DIRECTIONS FOR THIS TASK – For the data below, give the number of lines containing "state" and nothing more.

GIVEN DATA –
——————————

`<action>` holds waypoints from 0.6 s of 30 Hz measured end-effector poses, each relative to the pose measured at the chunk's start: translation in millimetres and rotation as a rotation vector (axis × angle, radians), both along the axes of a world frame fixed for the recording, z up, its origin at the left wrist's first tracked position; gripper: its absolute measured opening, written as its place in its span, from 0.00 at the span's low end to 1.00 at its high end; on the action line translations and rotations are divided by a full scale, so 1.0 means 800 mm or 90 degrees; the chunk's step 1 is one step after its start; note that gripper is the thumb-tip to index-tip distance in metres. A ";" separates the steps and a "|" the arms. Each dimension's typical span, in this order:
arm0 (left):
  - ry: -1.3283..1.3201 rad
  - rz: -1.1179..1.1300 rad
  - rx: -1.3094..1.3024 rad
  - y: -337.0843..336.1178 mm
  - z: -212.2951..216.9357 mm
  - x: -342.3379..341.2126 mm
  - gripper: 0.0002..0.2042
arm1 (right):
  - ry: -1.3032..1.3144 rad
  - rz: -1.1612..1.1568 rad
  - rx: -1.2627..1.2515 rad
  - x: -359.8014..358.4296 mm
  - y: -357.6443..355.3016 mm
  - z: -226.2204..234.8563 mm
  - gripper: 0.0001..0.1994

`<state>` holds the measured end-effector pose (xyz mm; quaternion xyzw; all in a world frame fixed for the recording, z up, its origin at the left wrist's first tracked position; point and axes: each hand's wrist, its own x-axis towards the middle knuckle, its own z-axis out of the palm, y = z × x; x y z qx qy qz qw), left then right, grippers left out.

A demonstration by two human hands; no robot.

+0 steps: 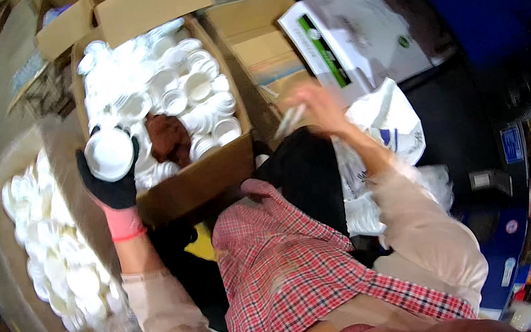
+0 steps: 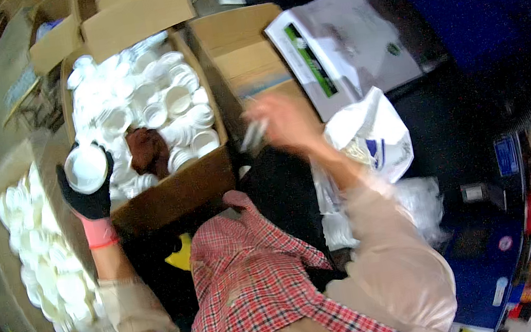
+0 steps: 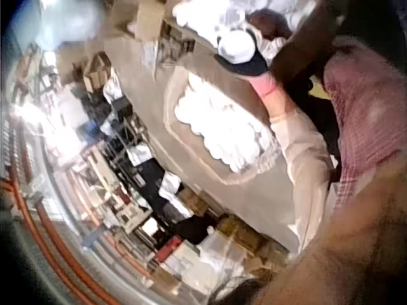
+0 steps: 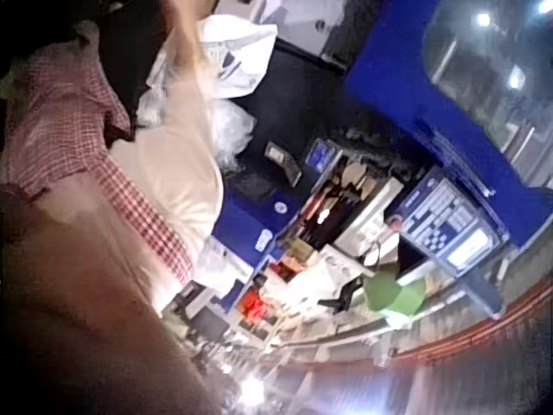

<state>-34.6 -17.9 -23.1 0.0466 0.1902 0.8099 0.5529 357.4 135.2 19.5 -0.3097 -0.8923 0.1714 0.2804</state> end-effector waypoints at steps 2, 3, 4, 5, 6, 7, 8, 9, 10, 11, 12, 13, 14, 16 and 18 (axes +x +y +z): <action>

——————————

EXERCISE RESULT – 2